Lapid regrets saying he’ll win next election

Finance minister says he and Prime Minister Netanyahu started off on the wrong foot because of comment.

Lapid looking wary 370 (photo credit: Mark Neiman/GPO)
Lapid looking wary 370
(photo credit: Mark Neiman/GPO)
Finance Minister Yair Lapid, in an interview published over the weekend, said it was wrong of him to say that he would win the next general election.
The relationship between Lapid and Prime Minister Binyamin Netanyahu started off on the wrong foot because of that comment from Lapid in a post-election interview that celebrated his accomplishment of winning 19 seats for his Yesh Atid party.
“Responding ‘I believe so’ when I was asked whether I would win the next election was one of the stupidest things I have ever said,” Lapid said in an interview with Yediot Aharonot. “That sentence was really so stupid it’s almost scary.
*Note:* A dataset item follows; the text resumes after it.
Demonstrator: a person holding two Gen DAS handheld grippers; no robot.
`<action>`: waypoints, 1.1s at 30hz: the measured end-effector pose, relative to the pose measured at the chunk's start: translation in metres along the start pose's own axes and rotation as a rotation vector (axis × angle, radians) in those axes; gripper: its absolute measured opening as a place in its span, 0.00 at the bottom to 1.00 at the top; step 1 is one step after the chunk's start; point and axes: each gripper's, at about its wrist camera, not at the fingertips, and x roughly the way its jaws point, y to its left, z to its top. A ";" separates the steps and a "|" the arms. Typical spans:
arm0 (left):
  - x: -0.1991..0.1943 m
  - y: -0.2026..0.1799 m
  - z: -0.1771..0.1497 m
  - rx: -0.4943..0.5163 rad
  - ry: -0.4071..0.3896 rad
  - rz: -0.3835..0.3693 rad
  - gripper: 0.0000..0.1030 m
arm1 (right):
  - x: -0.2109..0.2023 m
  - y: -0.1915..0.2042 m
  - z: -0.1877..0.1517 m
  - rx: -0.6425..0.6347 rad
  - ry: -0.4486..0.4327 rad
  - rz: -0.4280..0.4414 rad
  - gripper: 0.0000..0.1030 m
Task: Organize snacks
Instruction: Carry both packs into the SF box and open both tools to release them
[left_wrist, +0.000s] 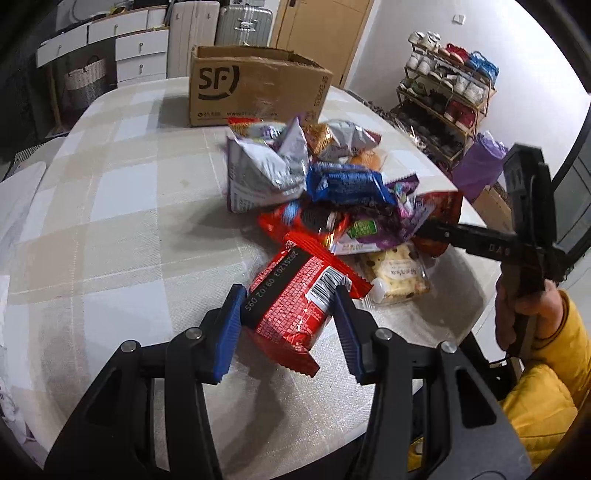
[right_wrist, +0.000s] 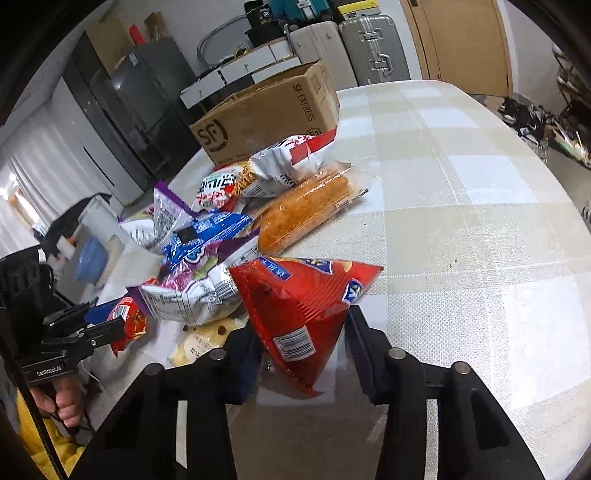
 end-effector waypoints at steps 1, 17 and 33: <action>-0.003 0.001 0.000 -0.003 -0.005 -0.001 0.43 | 0.000 0.000 0.000 0.001 -0.002 0.005 0.40; -0.039 0.011 0.001 -0.040 -0.071 -0.024 0.43 | -0.054 -0.004 0.004 0.011 -0.164 0.046 0.36; -0.107 0.035 0.116 -0.101 -0.255 -0.048 0.43 | -0.117 0.035 0.112 -0.079 -0.349 0.187 0.36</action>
The politically correct answer is ‘whatever Israeli voters decide.’ But I was in momentum.”
In the interview, Lapid admitted breaking a campaign promise to his middle-class voters by raising their taxes. But he said he was convinced his constituency would forgive him and return to support him.
When asked how many mandates Yesh Atid will win in the next election, he said “more [than last time].”
Taking a surprisingly dovish position, when he was asked what his top achievement in politics will be, he said it would be making peace. He said he was looking forward to signing ceremonies on the White House lawn.
“I come from a nationalist home, so talk of our homeland moves me,” he said. “So it will be painful, but that is apparently how it will have to be. I wouldn’t want the peace process to be run by people who are happy about it.”